Affected by the end of crude oil, the price of aromatic chemicals will continue to be better than that of olefins. “On the one hand, the olefins system is facing continued pressure to expand production capacity. Due to the relatively concentrated upstream production capacity of the aromatics system, supply has tightened under the influence of poor profits, which has a significant boost to product prices; on the other hand, the demand for oil adjustment has been shared. There is pressure on the upstream raw material side, the domestic market prices of toluene and xylene are relatively strong, and there is certain cost support.” An Ran said.

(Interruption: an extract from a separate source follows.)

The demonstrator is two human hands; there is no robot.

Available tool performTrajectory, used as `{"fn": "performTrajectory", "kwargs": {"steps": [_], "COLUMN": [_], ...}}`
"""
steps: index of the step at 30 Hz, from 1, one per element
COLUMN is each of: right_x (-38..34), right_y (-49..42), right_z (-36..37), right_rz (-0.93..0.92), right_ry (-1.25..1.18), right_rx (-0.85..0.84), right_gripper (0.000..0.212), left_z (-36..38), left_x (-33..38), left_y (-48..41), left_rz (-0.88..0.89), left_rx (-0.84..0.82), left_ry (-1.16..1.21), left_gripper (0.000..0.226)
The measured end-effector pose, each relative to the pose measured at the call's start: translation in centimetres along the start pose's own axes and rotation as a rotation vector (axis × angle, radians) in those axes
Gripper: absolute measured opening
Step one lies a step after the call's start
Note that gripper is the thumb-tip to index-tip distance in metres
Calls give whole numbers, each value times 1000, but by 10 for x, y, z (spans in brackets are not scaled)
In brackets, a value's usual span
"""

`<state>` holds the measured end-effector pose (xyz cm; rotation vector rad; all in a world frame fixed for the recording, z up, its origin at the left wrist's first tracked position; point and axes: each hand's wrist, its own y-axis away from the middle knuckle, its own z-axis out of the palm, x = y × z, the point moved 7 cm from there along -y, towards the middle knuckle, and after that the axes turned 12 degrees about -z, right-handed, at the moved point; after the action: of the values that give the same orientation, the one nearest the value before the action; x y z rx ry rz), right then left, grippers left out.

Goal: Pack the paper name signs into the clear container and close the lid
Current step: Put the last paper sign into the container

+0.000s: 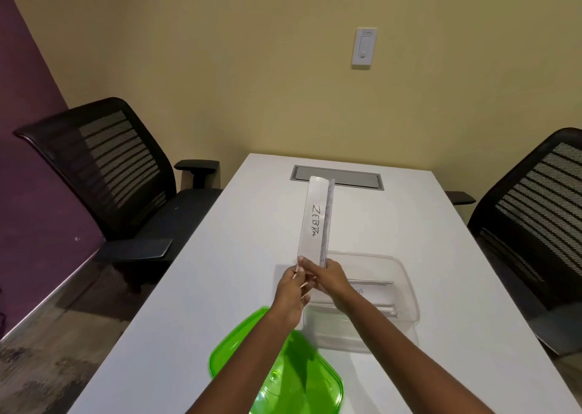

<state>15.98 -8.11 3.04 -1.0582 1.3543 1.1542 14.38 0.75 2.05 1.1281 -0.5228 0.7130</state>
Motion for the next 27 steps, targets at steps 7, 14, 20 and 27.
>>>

At present, the elasticity of the supply side is low, and the main contradiction in the later trend is still the change of the demand side. As interest rates rise or remain high for a longer period of time, the actual demand for overseas refined oil products weakens, which leads to a weakening of crack spreads. The decline in refinery profits will in turn lead to a decline in refinery operating rates, which in turn drives the crude oil price Weaker demand weighed on oil prices. However, if the oil price gradually drops to the fiscal breakeven price of OPEC+ major oil-producing countries, the elasticity of the supply side will increase again, and the market will most likely see OPEC+ production cuts to support the bottom line.
“The conflict point in the global crude oil market still lies on the demand side. Major overseas institutions have previously raised their global oil demand forecasts to varying degrees, mainly due to optimistic expectations for China’s economic recovery. However, due to the weak overseas economy dragging down oil demand, the recent OPEC’s March monthly report did not make any adjustments to the growth rate of global crude oil demand this year. The IEA monthly report adjusted the growth rate of global oil demand from 2.3 million barrels/day in 2022 to 2 million barrels/day.” In Du Bingqin’s view In the future, the speed and degree of recovery of overall demand in the crude oil market remains to be seen.